**WORK INSTRUCTIONS:** Every record below must come back exactly as written, with the images dropped.

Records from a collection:
=== Section Start ===
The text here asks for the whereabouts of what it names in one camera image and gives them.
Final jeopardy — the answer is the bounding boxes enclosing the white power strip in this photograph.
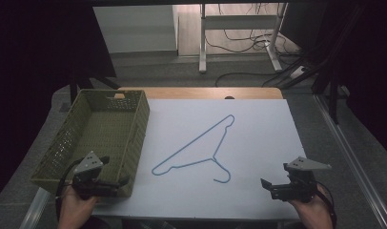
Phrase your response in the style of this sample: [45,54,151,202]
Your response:
[289,65,309,80]

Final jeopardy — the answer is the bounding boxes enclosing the black floor cables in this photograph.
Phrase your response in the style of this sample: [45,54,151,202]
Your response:
[203,3,314,89]

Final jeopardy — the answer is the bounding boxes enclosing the person's right hand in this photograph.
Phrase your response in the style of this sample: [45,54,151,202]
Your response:
[289,184,335,229]

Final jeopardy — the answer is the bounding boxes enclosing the olive green plastic basket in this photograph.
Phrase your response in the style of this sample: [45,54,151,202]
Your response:
[30,88,151,198]

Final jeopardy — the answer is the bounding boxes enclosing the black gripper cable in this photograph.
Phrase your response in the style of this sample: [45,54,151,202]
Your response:
[54,157,85,221]
[315,180,338,229]

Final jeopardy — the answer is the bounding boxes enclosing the blue wire clothes hanger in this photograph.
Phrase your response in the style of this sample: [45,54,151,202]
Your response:
[151,114,236,185]

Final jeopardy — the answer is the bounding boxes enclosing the white metal desk frame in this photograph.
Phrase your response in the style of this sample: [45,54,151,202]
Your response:
[198,3,289,74]

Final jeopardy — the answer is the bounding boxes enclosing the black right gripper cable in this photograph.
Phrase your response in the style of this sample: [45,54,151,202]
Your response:
[315,180,338,229]

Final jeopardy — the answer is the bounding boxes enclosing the white table mat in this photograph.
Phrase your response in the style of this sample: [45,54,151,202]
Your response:
[92,98,308,221]

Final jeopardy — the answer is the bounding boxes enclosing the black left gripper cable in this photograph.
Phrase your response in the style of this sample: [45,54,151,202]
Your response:
[54,157,85,221]

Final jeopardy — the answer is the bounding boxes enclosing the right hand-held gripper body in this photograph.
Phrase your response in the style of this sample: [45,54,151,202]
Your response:
[282,156,333,204]

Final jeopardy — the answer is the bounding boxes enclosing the aluminium floor rail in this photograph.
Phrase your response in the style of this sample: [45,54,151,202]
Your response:
[313,94,387,229]

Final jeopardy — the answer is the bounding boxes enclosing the white cabinet panel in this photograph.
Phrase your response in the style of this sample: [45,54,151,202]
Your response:
[92,4,179,55]

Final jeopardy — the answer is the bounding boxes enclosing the person's left hand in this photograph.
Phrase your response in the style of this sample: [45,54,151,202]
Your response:
[57,185,99,229]

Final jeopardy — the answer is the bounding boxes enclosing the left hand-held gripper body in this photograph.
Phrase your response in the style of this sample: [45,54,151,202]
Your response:
[71,150,121,201]

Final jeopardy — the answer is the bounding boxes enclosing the black metal stand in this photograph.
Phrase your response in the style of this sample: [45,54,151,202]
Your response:
[68,61,121,104]
[310,4,367,125]
=== Section End ===
**TASK RESPONSE:**
The text here asks for the whereabouts of what it names in one camera image and gives them.
Final jeopardy — the answer is the bounding boxes enclosing the white power strip in this photograph.
Phrase your response in the style of this sample: [45,54,151,202]
Your response:
[289,65,309,80]

Final jeopardy — the answer is the bounding boxes enclosing the black floor cables in this photograph.
Phrase your response in the style of this sample: [45,54,151,202]
Your response:
[203,3,314,89]

Final jeopardy — the answer is the bounding boxes enclosing the person's right hand in this photograph.
Phrase your response in the style of this sample: [45,54,151,202]
Your response:
[289,184,335,229]

Final jeopardy — the answer is the bounding boxes enclosing the olive green plastic basket in this photograph.
Phrase your response in the style of this sample: [45,54,151,202]
Your response:
[30,88,151,198]

Final jeopardy — the answer is the bounding boxes enclosing the black gripper cable in this photograph.
Phrase your response in the style of this sample: [45,54,151,202]
Your response:
[54,157,85,221]
[315,180,338,229]

Final jeopardy — the answer is the bounding boxes enclosing the blue wire clothes hanger in this photograph.
Phrase your response in the style of this sample: [45,54,151,202]
Your response:
[151,114,236,185]

Final jeopardy — the answer is the bounding boxes enclosing the white metal desk frame in this photograph.
Phrase your response in the style of this sample: [45,54,151,202]
Your response:
[198,3,289,74]

Final jeopardy — the answer is the bounding boxes enclosing the black right gripper cable in this photograph.
Phrase your response in the style of this sample: [45,54,151,202]
Your response:
[315,180,338,229]

Final jeopardy — the answer is the bounding boxes enclosing the white table mat in this photograph.
Phrase your response in the style of this sample: [45,54,151,202]
Your response:
[92,98,308,221]

Final jeopardy — the answer is the bounding boxes enclosing the black left gripper cable in this photograph.
Phrase your response in the style of this sample: [45,54,151,202]
Your response:
[54,157,85,221]

Final jeopardy — the answer is the bounding boxes enclosing the right hand-held gripper body in this photograph.
Phrase your response in the style of this sample: [45,54,151,202]
Your response:
[282,156,333,204]

Final jeopardy — the answer is the bounding boxes enclosing the aluminium floor rail in this photograph.
Phrase your response in the style of this sample: [45,54,151,202]
Your response:
[313,94,387,229]

Final jeopardy — the answer is the bounding boxes enclosing the white cabinet panel in this photograph.
Phrase your response in the style of this sample: [45,54,151,202]
Your response:
[92,4,179,55]

Final jeopardy — the answer is the bounding boxes enclosing the person's left hand in this photograph.
Phrase your response in the style of this sample: [45,54,151,202]
Your response:
[57,185,99,229]

Final jeopardy — the answer is the bounding boxes enclosing the left hand-held gripper body in this photograph.
Phrase your response in the style of this sample: [45,54,151,202]
Your response:
[71,150,121,201]

Final jeopardy — the answer is the bounding boxes enclosing the black metal stand in this photograph.
Phrase your response in the style of this sample: [45,54,151,202]
Your response:
[68,61,121,104]
[310,4,367,125]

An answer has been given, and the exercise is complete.